Historical Concessions & Geographic RDD

Causal & Institutional Systems 2019 Geospatial Causal Prototype

Overview

This project studied whether historical concession boundaries were associated with persistent differences in local outcomes, using a geographic regression-discontinuity design and spatially matched control areas.

The work combined concession boundary data, village-level data, geographic controls, conflict outcomes, public-goods indicators and night-light measures to compare areas inside historical concessions with nearby areas outside the same boundaries.

The project should be read as an applied causal-inference and political-economy prototype, not as a simple descriptive comparison.

Problem

Historical concessions may shape local development through infrastructure, settlement patterns, institutional exposure and conflict dynamics. The empirical challenge is that concession areas were not randomly assigned and may differ geographically from nearby untreated areas.

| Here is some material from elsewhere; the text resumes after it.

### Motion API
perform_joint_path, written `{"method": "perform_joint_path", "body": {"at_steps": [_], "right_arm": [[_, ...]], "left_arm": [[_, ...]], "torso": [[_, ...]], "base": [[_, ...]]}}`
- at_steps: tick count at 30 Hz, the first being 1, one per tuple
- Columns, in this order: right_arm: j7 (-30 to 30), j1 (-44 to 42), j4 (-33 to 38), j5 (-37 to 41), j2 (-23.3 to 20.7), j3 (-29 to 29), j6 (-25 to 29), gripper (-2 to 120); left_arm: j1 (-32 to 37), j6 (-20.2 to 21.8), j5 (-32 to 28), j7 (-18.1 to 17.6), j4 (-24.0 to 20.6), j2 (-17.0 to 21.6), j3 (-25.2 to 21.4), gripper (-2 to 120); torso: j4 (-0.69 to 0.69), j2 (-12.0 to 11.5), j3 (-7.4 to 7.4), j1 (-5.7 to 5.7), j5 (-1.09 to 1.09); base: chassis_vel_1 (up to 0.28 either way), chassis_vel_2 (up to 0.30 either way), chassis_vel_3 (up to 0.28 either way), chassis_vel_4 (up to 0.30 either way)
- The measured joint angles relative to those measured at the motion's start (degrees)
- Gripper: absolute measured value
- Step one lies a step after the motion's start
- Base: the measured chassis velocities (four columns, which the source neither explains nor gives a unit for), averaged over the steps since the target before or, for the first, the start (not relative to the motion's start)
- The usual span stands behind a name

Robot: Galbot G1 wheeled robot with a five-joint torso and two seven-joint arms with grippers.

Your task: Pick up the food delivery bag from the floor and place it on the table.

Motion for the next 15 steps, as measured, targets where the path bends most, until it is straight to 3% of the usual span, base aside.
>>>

The goal was to construct a credible comparison between treated villages inside concession boundaries and nearby control villages outside those boundaries, while accounting for geographic confounders.

Identification Strategy

The core design was geographic: compare units near concession boundaries, where inside and outside villages are more likely to share similar geography than units farther away.

villages inside concession boundary
vs.
nearby villages outside concession boundary

The analysis used distance buffers, geographic matching and boundary-based comparisons to reduce imbalance between treated and control locations.

Data Construction

The workflow joined multiple spatial and tabular datasets, including concession indicators, village identifiers, coordinates and local-outcome variables. Boundary and GIS-derived inputs were treated as source data; the main implementation work focused on coordinate-based matching, dataset construction and econometric estimation.

Geographic Balance and Matching

The project included balance checks between treated and nearby control units. Matched datasets were constructed at multiple distance thresholds, using latitude-longitude information and distance-based rules to connect treated locations with comparable nearby controls.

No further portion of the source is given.